Angiotensin-converting enzyme 1
This second conversion, which results in angiotensin II, occurs primarily in the lungs and is mediated by an angiotensin-converting enzyme. Angiotensin-converting enzyme 1 is the full name of this enzyme (ACE1). Drugs known as ACE Inhibitors, a common type of high blood pressure medication, can prevent this change.
Angiotensin II
Angiotensin II is a potent hormone that can operate directly on blood arteries, narrowing or constricting them and raising blood pressure. It also stimulates the release of aldosterone, which is an important function.
Aldosterone
Aldosterone is a hormone that causes the kidneys to retain both salt and water, causing the body to retain more fluid over time. Blood pressure rises as a result of this rise.

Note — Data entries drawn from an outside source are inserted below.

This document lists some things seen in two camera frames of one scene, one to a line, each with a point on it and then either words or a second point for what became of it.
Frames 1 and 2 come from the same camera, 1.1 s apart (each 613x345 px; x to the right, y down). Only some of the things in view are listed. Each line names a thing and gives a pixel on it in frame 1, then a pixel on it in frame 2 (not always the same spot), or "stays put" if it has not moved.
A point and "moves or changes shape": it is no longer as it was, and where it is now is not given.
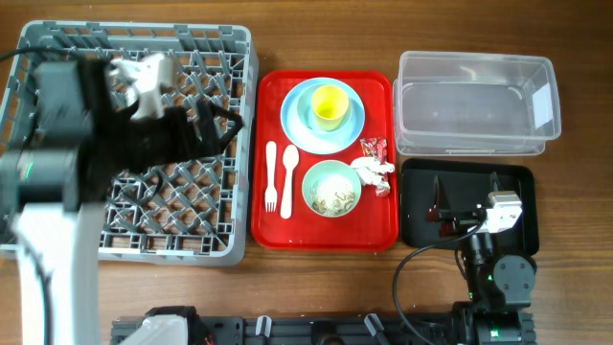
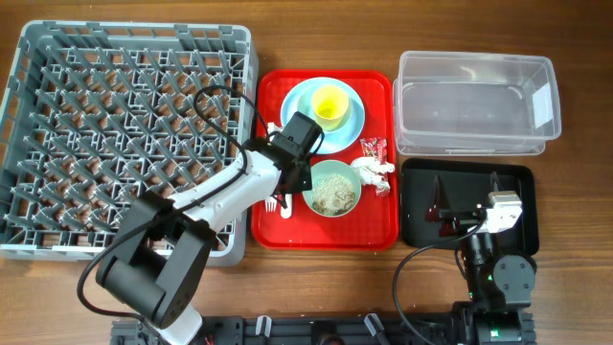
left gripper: x=171 y=130 → x=306 y=181
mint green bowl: x=331 y=188 stays put
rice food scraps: x=339 y=205 moves or changes shape
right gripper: x=440 y=211 stays put
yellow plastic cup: x=330 y=104 stays put
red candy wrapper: x=376 y=148 stays put
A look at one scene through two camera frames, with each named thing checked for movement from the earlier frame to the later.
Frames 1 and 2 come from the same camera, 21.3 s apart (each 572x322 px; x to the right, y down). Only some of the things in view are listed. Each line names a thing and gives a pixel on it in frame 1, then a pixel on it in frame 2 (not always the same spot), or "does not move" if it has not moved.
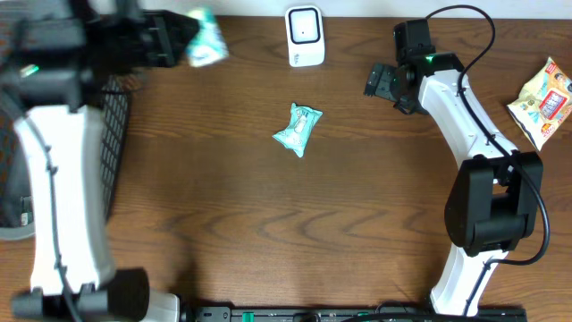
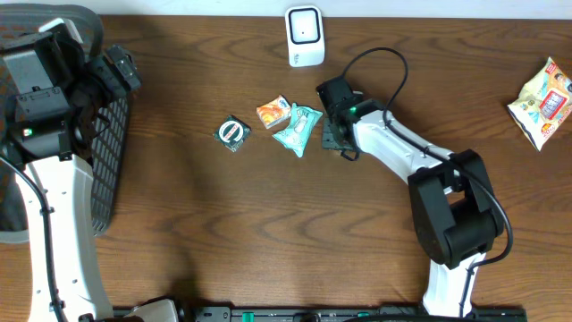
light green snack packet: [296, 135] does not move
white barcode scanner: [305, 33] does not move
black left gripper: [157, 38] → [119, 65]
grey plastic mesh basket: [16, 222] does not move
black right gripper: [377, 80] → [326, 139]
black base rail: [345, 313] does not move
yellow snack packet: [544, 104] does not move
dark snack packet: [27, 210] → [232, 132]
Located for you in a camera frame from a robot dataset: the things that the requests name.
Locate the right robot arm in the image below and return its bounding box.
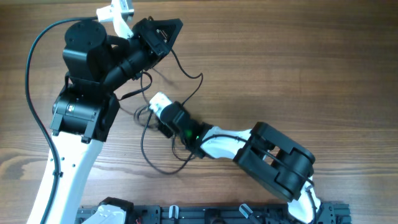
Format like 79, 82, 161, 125
150, 100, 321, 223

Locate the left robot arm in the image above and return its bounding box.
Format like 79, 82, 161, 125
28, 17, 183, 223

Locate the left camera black cable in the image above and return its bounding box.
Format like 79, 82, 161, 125
24, 16, 99, 224

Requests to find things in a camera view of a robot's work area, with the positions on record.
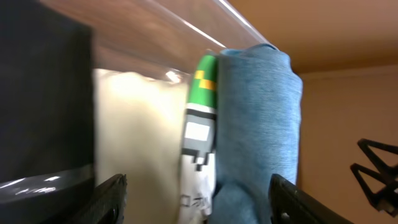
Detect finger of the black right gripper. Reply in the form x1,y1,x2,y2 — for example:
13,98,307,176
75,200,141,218
349,162,398,218
358,139,397,177

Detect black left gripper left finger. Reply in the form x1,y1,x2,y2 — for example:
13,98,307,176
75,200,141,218
67,174,127,224

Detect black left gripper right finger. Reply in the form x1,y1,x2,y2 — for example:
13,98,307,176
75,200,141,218
269,174,353,224

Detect black garment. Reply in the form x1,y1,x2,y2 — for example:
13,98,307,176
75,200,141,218
1,1,95,223

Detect cream cloth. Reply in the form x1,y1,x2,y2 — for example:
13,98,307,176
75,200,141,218
93,69,188,224

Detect blue denim jeans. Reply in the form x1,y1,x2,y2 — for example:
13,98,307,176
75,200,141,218
208,44,303,223

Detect white printed t-shirt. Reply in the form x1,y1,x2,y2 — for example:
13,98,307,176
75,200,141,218
178,52,218,224

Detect clear plastic storage bin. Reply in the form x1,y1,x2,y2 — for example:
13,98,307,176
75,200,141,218
43,0,267,80

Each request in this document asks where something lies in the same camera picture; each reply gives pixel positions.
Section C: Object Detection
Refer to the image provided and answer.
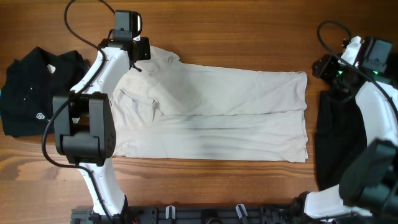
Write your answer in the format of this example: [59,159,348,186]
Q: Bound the black clothes pile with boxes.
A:
[313,52,398,224]

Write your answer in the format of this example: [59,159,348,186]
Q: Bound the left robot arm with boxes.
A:
[50,10,150,223]

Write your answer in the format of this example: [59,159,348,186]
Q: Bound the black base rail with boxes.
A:
[70,203,296,224]

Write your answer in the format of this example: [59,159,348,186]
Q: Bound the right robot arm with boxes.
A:
[261,37,397,223]

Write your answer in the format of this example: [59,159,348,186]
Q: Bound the beige t-shirt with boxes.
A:
[111,47,308,162]

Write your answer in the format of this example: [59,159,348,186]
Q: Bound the black folded polo shirt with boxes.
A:
[1,47,89,138]

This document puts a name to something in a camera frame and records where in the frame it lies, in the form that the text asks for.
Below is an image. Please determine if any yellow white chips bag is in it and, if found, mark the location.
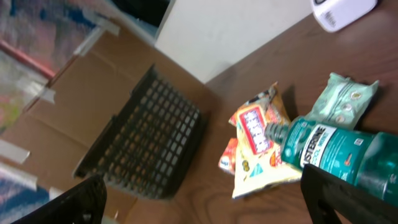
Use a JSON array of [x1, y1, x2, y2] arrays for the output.
[[229, 82, 302, 198]]

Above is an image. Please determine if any pale green wipes pack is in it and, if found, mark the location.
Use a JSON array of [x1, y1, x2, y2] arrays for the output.
[[305, 73, 379, 129]]

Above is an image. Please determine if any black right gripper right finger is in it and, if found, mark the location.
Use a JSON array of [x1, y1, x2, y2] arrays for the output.
[[300, 164, 397, 224]]

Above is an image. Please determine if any small orange snack packet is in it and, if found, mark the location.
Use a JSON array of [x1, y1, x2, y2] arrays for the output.
[[218, 138, 238, 175]]

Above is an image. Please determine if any grey plastic mesh basket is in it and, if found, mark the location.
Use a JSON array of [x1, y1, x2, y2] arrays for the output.
[[73, 65, 208, 200]]

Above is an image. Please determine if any white barcode scanner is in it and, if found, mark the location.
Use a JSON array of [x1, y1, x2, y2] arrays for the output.
[[310, 0, 378, 33]]

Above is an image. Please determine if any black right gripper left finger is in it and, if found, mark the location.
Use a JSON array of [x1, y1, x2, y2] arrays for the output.
[[12, 175, 107, 224]]

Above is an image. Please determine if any teal blue packet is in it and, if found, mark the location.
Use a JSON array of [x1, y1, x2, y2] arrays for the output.
[[265, 117, 397, 205]]

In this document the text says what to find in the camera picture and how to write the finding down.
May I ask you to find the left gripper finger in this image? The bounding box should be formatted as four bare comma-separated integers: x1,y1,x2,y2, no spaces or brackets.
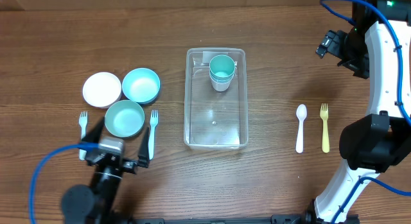
137,127,150,168
80,117,105,144

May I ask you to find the grey-green bowl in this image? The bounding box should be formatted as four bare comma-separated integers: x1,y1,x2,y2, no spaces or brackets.
105,100,145,138

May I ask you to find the pale blue fork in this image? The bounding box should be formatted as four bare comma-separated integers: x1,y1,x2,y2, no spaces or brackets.
78,110,89,161
148,109,159,160

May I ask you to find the light blue bowl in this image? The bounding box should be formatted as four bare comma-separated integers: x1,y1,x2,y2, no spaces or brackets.
122,68,161,105

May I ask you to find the pink cup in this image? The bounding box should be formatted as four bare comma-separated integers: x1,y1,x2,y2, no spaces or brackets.
211,81,230,92

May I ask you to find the blue cup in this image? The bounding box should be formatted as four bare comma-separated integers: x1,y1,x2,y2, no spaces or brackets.
210,75,234,84

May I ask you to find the green cup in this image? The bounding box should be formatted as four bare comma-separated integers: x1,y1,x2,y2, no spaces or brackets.
209,55,236,80

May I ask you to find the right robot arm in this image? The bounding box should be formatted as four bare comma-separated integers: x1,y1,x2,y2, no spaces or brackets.
301,0,410,223

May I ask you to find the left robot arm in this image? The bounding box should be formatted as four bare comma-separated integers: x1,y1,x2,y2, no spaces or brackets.
60,118,150,224

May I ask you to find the clear plastic container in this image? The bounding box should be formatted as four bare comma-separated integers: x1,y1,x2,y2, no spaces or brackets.
184,47,249,150

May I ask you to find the white bowl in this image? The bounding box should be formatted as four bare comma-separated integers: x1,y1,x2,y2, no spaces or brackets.
82,72,122,108

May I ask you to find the yellow fork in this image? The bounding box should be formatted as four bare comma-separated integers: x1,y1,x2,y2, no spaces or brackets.
320,103,330,153

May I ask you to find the white spoon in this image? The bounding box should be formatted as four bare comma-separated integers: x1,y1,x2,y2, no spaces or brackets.
295,104,308,153

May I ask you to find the left blue cable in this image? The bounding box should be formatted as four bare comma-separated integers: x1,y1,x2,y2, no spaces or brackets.
28,142,100,224

Other Effects of the RAA Pathway
Angiotensin II can connect to receptors in several parts of the body in addition to blood vessels. It helps to elevate blood pressure by sending information to the brain and kidneys.
Neural Effects
Angiotensin II helps to raise blood pressure by stimulating the “thirst centre” in the brain. This thirst centre is found in the hypothalamus, a portion of the brain. When the thirst centre receives a signal from angiotensin II that the blood pressure is too low, it produces a thirst sensation. Drinking water elevates blood pressure by increasing the fluid content in the body.
Angiotensin II also helps to raise blood pressure by stimulating the body’s “fight-or-flight response”. This response stimulates the heart to beat faster and more forcefully to increase the circulating volume and blood pressure. It is generally triggered under stressful conditions.
Renal Effect
The brain does not simply send thirst signals in reaction to low blood pressure. Angiotensin II also instructs the hypothalamus to boost the synthesis of an antidiuretic hormone-related protein. The kidneys are told to reabsorb water from the urine by this hormone, which travels from the brain to the kidneys.
Angiotensin II also works directly on the kidneys to assist raise blood pressure and blood flow by instructing them to:
- To assist raise blood pressure, it constricts its small blood arteries.
- Increase sodium retention and hydration.
- Control the rate at which the kidneys filter fluid.
Conclusion
In cardiovascular illnesses such as hypertension, heart failure, and renal disease, the RAA System is well-known. Several drugs that block the classical RAA pathway have been created, and they have proven to be useful in slowing the progression of vascular disorders.
The RAA inhibitors also have an indirect effect on the COVID-19 infectious illness process and the alternative RAA pathway. It’s crucial to discuss the dangers and advantages of RAA inhibitor medication with your doctor.